### [The problem]
I'd like the entire listing output verbatim, apart from the pictures.

### [Data excerpt]
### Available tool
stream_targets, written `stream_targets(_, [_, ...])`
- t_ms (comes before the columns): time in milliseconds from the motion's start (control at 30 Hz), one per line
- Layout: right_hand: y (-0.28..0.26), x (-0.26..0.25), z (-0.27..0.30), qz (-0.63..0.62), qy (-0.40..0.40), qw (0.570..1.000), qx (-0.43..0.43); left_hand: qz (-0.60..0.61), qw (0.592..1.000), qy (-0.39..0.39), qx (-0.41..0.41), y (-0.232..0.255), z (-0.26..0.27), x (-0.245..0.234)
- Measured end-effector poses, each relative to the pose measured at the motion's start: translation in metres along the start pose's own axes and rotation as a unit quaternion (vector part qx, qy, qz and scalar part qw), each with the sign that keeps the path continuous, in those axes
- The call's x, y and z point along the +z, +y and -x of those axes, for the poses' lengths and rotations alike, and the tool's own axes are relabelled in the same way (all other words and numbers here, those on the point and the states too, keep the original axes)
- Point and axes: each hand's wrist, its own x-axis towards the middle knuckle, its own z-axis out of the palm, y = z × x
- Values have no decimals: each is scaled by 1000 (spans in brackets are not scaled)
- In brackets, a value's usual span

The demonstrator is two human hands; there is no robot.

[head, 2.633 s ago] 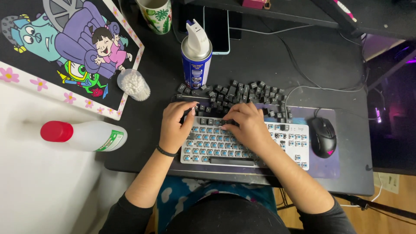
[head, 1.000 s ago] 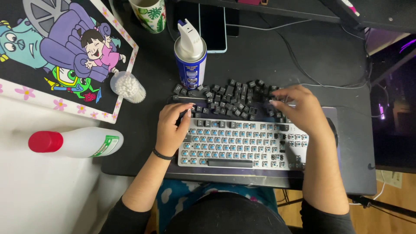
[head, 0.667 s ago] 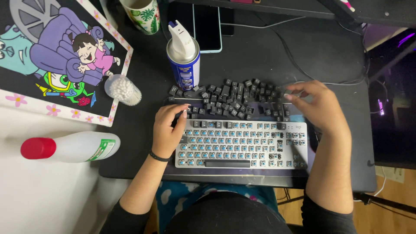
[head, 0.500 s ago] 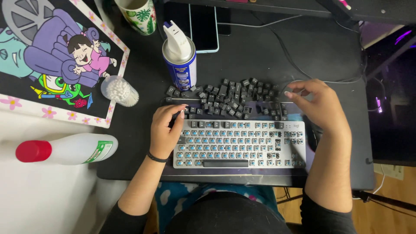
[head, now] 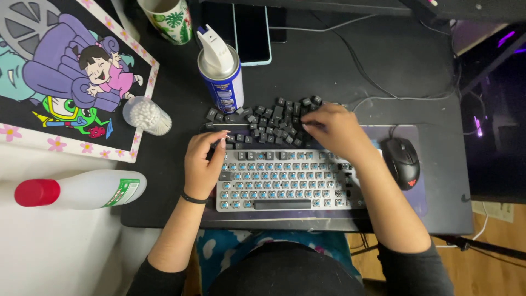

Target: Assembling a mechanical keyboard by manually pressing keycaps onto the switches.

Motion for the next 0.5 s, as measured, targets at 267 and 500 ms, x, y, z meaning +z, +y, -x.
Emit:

### [Completed task]
### Available tool
stream_targets, written `stream_targets(_, [_, ...])`
- t_ms (comes before the columns): time in milliseconds from the motion's start (control at 30 Hz), one per line
- Layout: right_hand: y (-0.28..0.26), x (-0.26..0.25), z (-0.27..0.30), qz (-0.63..0.62), qy (-0.40..0.40), qw (0.570..1.000), qx (-0.43..0.43); left_hand: qz (-0.60..0.61), qw (0.592..1.000), qy (-0.39..0.39), qx (-0.41..0.41), y (-0.232..0.255), z (-0.26..0.27), x (-0.245..0.234)
- Measured end-effector poses, each relative to the pose measured at the motion's start: translation in metres along the start pose's own axes and rotation as a unit quaternion (vector part qx, qy, qz and scalar part qw), each with the sign that keeps the path continuous, in those axes
- The call's x, y and z point along the +z, +y and -x of those axes, for the poses' lengths and rotations alike, and the tool's own axes are relabelled in the same way (all other words and numbers here, those on the point and the states too, keep the original axes)
- Point and axes: each hand's wrist, its own x-axis towards the middle knuckle, its own z-axis out of the palm, y = z × x
- Values have no decimals: each is scaled by 1000 (spans in brackets are not scaled)
- In brackets, a value's usual span

The demonstrator is two human hands; there is no robot.

[head, 2.633 s ago] 
[head, 1.000 s ago] 
[head, 0.667 s ago] 
[head, 0.500 s ago] 
[head, now] 

Target: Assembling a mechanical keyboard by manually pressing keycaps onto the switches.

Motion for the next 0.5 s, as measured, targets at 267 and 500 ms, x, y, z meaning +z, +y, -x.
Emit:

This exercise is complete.